Sunday, August 20, 2006

People Like Frank


After reading David Foster Wallace's essay on Lynch, "David Lynch Keeps His Head," a week or so ago, I'd been jonesing to watch Blue Velvet (1986) again. When I first saw it a few years ago I thought it was a really good movie, but I didn't like it as much as Mulholland Drive or Eraserhead or anything else of his that I'd seen. It wasn't out there enough for me, not "Lynchian" enough, too narrative. This viewing has me me jumping on the "Blue Velvet is his masterpiece" bandwagon.

Since I'm on that David Foster Wallace tip, let me start by saying that the whole "seedy underbelly" take on Blue Velvet may well be a mistake on the part of a lot of the critics that spout it. Evil, and I think we can refer to Frank Booth (Dennis Hopper) as a pure distillation of evil, is not something that lies underneath the surface of society, or more appropriately humanity, but rather runs parallel with it, is embedded within it. I mention DFW because this is one of the main points about the film that he makes in his essay and I don't wanna be a rip-off. I'd like to think I would have reached that conclusion on my own even if I hadn't read his take on it before watching the film for what is arguably the first time, but I'm citing my sources because I'm a good school-going kid with the fear of expulsion in my heart. I say "first time watching it" because at the time I first saw it, I think I was tired, I wasn't paying much attention. Me and my friend were talking a lot, too. Anyway, the only things I really remembered from it were fragments of scenes. Mainly stuff I thought was funny like "FUCK THAT SHIT! PABST BLUE RIBBON!"

That's the thing about Blue Velvet that isn't mentioned too often, in favor of discussing how disturbing it is: it is funny at times. Moreso, Frank is funny. It's an alarming thing. Maybe it speaks volumes about me more than anything else, but the line where he calls Dorothy (Isabella Rossellini) "tits" is something that elicited a chuckle from me. As did, and maybe this is really messed up on my part, "Baby wants to fuck!" I find it funny that in the context of this movie something as offensive as that is not offensive to me on the level that I fault the film for it. That is to say, it's an offensive thing, but it's an offensive thing that an offensive character is doing, something that results in making it sort of inoffensive and even funny. Meanwhile, I watched Stanley Donen's musical, Funny Face, last night and found myself getting greatly offended by its blissful anti-intellectualism and misogyny. I guess an offense that's meant to offend in order to further the plot or character is occasionally not personally offensive, although Roger Ebert doesn't seem to think so, at least when it comes to this film. I'm straying. The big thing here is Frank is an entertaining character, although he often veers from being entertaining to being terrifying, something that I think partially reflects what Lynch is trying to say about the capability for evil in people.

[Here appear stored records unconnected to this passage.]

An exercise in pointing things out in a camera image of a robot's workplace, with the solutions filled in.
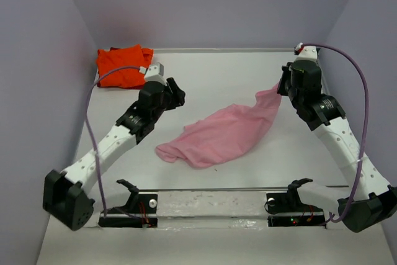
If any pink t shirt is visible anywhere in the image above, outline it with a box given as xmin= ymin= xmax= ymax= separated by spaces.
xmin=155 ymin=86 xmax=282 ymax=169

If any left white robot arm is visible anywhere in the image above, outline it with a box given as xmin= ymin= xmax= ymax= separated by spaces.
xmin=43 ymin=78 xmax=185 ymax=231

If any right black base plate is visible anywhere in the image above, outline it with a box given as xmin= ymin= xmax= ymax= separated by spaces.
xmin=264 ymin=192 xmax=326 ymax=228

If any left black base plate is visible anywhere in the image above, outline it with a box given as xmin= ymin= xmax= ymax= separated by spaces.
xmin=98 ymin=192 xmax=158 ymax=228

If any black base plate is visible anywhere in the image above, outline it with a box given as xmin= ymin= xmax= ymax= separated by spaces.
xmin=98 ymin=192 xmax=158 ymax=228
xmin=264 ymin=192 xmax=326 ymax=228

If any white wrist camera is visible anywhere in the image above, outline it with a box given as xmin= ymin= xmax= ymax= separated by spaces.
xmin=294 ymin=43 xmax=318 ymax=63
xmin=139 ymin=63 xmax=167 ymax=85

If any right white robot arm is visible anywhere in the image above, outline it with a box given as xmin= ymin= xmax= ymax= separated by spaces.
xmin=277 ymin=60 xmax=396 ymax=233

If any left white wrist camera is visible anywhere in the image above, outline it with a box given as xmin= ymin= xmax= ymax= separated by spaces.
xmin=139 ymin=63 xmax=167 ymax=85

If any folded orange t shirt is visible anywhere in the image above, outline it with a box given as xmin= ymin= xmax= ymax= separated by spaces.
xmin=94 ymin=44 xmax=154 ymax=89

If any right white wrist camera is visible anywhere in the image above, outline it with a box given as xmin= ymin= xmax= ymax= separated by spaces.
xmin=294 ymin=43 xmax=318 ymax=63

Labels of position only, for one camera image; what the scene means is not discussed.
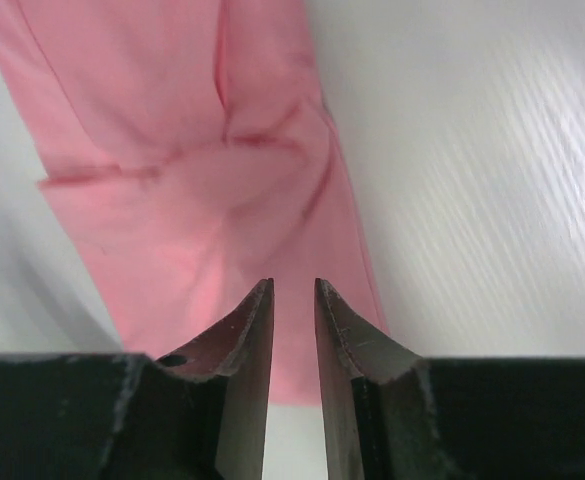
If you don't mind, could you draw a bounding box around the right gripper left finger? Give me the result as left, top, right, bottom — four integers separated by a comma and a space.
0, 279, 274, 479

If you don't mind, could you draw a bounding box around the pink t shirt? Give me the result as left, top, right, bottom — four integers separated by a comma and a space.
0, 1, 383, 405

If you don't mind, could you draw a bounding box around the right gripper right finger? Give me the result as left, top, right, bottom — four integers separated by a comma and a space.
315, 279, 585, 479

A couple times in the movie we see people watching suspense films, and they're always about to witness a murder in the film, which we never see. I think part of Lynch's agenda here is to demonstrate how perfectly nice people can take pleasure in acts of violence, even if they're just pretend. That's simple, but it's later reflected in the way that Jeffrey (Kyle MacLachlan) allows himself to become violent when he eventually has sex with Dorothy and she begs him to hit her. He has the urge for violence in him and so does she. He discovers his limit later in the film when he is forced to kill Frank and finds himself genuinely horrified by it. He isn't Frank, but there are elements of him inside. That's why the question "Why are there people like Frank" more or less gets answered later by Frank himself: "You are like me." And of course, as DFW notes, he's looking directly in the camera when he says this. We are like him.

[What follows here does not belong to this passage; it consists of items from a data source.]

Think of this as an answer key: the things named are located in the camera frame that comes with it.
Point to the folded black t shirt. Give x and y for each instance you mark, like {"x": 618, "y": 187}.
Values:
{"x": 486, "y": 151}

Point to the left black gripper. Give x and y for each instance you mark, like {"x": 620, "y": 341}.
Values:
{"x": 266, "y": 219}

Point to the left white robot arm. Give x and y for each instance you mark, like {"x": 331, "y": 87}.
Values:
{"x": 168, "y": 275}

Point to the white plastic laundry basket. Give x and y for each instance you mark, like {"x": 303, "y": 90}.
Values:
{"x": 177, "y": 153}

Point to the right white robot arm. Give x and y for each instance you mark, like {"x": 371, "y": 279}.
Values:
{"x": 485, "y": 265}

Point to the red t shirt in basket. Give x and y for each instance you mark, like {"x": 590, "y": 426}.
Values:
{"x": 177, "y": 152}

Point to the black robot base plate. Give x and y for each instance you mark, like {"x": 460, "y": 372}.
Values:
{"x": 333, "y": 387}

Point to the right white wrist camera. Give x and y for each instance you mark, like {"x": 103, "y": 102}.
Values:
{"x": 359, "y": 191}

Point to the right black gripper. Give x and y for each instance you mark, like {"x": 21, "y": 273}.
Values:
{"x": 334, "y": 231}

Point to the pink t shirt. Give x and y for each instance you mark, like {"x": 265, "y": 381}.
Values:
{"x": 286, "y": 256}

I outlined the logical identification with Frank/evil running parallel with humanity stuff earlier on in this post. The way that these things are communicated in the film is pretty interesting. Jeffrey is an identifiable nice guy, who we the audience associate with. Lots of subjective POV stuff to really demonstrate how in his head we are. So as Jeffrey starts his transformation, his dive into evil, we are with him, a part of him. We are now starting to feel it. This is when Frank goes from the monster we see in the closet to the funny psychopath we see at Ben's place. We are entertained by him, we think he's kinda funny, and then he turns into a monster again. That's when the fear comes back and the balance is established. Jeffrey is somewhat restored back to lightness, but after his initial release of violence, he appears to have taken some of that darker side of him to heart. He keeps it with him. When his grandmother keeps asking him about the bruises on his face, despite his repeated protests, he jokingly threatens to hit her.

At first I thought that when Frank inevitably dies at the end, Jeffrey, by the law of entropy or something, would turn even worse to balance it all out. I'm glad that didn't happen. The evil was confronted, but it's not gone, though it's not all consuming either. Sandy's (Laura Dern) metaphor for love, the robin, appears at the happy ending of the film and it is holding a writhing insect in its mouth. I think that sums things up pretty perfectly.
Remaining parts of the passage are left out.